Monday, May 05, 2008


Twenty-five years ago, in 1983, the Nation At Risk warned us our schools were falling behind. The National Governors’ Conference in 1989 declared we would be first internationally in math and science by 2000. The warning was heard but not heeded. We were further behind than ever. Many countries have been surging ahead of us including Liechtenstein , Estonia , Macao-China , Finland , Singapore , South Korea , Taiwan , Japan , and HongKong.

We try. Chester Finn, Jr., started his career in the new U.S. Department of Education by investigating and reporting on all the good published studies on “what works.” The Department distributed over 500,000 copies, with little impact.

Is all lost? There are a few signs of resuscitation in “Going for the Gold, Secrets of Successful Schools,” by Barry Newstead, Amy Saxton, and Susan Colby in the Spring issue of EDUCATION NEXT, pp. 38-45. The authors analyzed the successful schools for the elements that make them successful. The schools are KIPP (Knowledge Is Power Program), YES Prep Public Schools, and ENVISION Schools.

Professional development is the key. Twenty-two year-old Wendy Kopp’s Teachers For America spends $19,000 per corps member for training, development, and on-going support for new teachers. Selected candidates spend five weeks in the summer in training, with opportunities for practice, observation, coaching, and study. They must pass subject-area tests before starting teaching.

Dave Levin and Mike Fineberg after finishing their terms in Teachers For America started a KIPP school in inner-city Houston in 1994. In 1995, Levin returned to New York City and set up a KIPP school in the South Bronx . KIPP has been seen twice on CBS’s “60 Minutes” and in an hour-long interview by C-SPAN. In a “60 Minutes” audience were the owners of Gap, who then gave KIPP $15 million to cover the high-need neighborhoods of the country with KIPPs.
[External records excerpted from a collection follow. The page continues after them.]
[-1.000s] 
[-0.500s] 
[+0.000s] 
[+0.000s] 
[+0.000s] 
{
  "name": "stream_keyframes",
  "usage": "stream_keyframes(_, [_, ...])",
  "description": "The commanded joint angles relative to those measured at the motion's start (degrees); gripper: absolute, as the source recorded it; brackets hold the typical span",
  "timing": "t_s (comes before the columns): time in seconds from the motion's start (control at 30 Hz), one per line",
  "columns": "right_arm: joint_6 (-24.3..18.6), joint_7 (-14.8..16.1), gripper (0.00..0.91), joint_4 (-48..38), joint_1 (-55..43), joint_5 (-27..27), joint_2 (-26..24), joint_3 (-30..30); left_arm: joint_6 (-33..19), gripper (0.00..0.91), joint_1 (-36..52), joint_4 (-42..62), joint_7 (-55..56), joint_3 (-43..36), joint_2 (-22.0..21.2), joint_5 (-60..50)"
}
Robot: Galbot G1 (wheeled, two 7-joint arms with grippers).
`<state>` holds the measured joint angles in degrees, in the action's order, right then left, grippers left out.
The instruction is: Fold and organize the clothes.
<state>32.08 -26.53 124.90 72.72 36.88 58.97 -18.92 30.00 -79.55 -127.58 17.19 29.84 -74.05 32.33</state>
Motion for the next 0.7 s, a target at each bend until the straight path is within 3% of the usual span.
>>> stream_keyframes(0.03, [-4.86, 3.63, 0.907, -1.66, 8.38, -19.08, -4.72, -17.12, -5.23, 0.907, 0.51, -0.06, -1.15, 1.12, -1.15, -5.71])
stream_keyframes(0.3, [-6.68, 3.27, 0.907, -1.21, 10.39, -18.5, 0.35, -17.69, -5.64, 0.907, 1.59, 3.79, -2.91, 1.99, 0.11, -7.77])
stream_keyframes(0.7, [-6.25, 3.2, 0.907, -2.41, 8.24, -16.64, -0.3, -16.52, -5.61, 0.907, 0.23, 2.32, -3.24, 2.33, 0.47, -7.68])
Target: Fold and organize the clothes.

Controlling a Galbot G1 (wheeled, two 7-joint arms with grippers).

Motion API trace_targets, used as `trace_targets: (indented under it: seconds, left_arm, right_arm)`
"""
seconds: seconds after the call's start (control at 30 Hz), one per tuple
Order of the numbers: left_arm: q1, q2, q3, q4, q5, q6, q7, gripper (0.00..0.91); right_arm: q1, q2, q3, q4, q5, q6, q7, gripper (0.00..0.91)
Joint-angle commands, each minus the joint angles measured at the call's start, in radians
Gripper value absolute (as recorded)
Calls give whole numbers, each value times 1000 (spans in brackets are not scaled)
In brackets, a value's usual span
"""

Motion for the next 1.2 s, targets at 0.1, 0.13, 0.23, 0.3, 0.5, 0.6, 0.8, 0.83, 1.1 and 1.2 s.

There are now 59 KIPP schools.

From their first year, Fineberg and Levin arrived at five tenets: High expectations for academic achievement and conduct. Choice and commitment (parents sign a pledge). More time in school. Power to lead; teachers have authority over budget, personnel and culture. Focus on results, measured by scores on standardized tests.

To Fineberg and Levin, leadership in a school is critical. Instructional strategy, funding, and curriculum are essential but don’t make or break a school. The leader does. The Leader motivates. KIPP focuses on recruiting, training, and supporting outstanding teachers to becoming school leaders. Their objective is putting a strong leader in each school.

In recruiting, F&L look first for passionate teachers. KIPP teachers, devoted, have cell phones which are never turned off. Students can telephone them at any time of the night. During the day they do not have to, as the students are in school from 7:30 a.m. to 5:00 p.m. (and have homework) six days a week, 11 months a year.

One of KIPP’s innovations is how to teach the multiplication table. Do students have a hard time memorizing it? They know all the words of every popular song, so why not set the multiplication table to music? It worked. The students memorize it as they sing it

KIPP schools start at the 5th grade. Students are predominantly poor and non-white. Some can’t read. But four years later KIPP is the best school in the district, and many students get full scholarships at prestigious multi-tear prep schools.

Compared to KIPP, which has been inexistence 14 years, the other two successful schools are young and small. Each of the YES Prep Public Schools is a part of a public school. In all, YES Prep serves 2,100 students predominantly low income and minority. All its graduates have been accepted in four-year colleges. There are five YES Prep schools in Houston .

YES prep schools have two coaches on staff who support ten teachers each. They devote their time and funds to resources for training and learning. They skimp on facilities, transportation, classroom size, and other non-learning expenditures. The coaches are on a regular schedule with all the teachers they support. They go to a single teacher for 3-4 days each.

ENVISION breaks up a school into learning communities and integrates learning among the several disciplines. The idea is that what students are learning in one class, say Science, be taught in other classes as in literature. Different classes are integrated in one subject, requiring teaching-teams to do rigorous lesson planning. In a class, pupils master content. They demonstrate that they understand the subject by giving exhibitions. They chart their progress by portfolios, journals, and observations.

Difficult as integrated teaching is, ENVISION now runs four high schools in the San Francisco Bay area. They serve first-generation college-bound low-income students. Since 2003 ENVISION schools have been highest performing in their district. They do not provide transportation or food.

The quality that differentiates excellent schools from schools that do not excel are, besides professional development, student learning and school culture. Leaders devote more than half their time and resources to these goals and values. Less successful schools spend only a quarter of their time on them.

The seriousness of the deteriorating state of our schools cannot be overstated. With fewer students majoring in math and science, technology will inevitably suffer and we will have fewer engineers, scientists, and mathematicians. National growth will decline. Newt Gingrich and others have termed declining national growth our second most serious national problem.